━━━ INFORMATION SHOWN

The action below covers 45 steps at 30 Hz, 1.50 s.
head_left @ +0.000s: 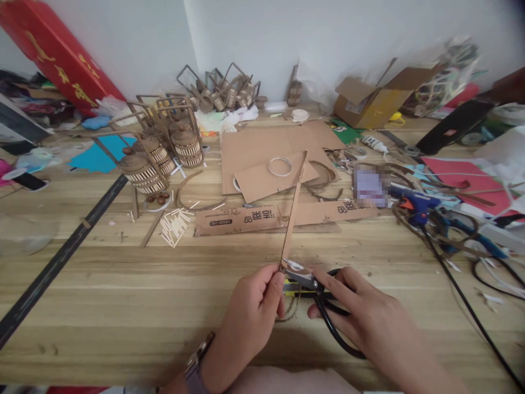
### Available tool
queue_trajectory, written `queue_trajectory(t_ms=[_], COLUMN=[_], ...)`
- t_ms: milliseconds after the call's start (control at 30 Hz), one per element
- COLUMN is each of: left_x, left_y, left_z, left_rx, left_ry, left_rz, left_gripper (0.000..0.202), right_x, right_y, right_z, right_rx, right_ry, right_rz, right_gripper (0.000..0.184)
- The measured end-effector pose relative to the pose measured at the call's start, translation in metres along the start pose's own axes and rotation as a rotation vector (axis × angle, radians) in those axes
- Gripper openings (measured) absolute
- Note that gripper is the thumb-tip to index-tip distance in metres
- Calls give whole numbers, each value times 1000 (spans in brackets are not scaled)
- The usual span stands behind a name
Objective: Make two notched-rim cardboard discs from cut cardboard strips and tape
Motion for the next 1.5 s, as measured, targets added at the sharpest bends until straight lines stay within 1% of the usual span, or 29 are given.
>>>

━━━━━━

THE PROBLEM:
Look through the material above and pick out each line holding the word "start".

EXERCISE OUTPUT:
- t_ms: milliseconds after the call's start (control at 30 Hz), one per element
- The measured end-effector pose relative to the pose measured at the call's start, translation in metres along the start pose's own axes and rotation as a rotation vector (axis × angle, radians) in those axes

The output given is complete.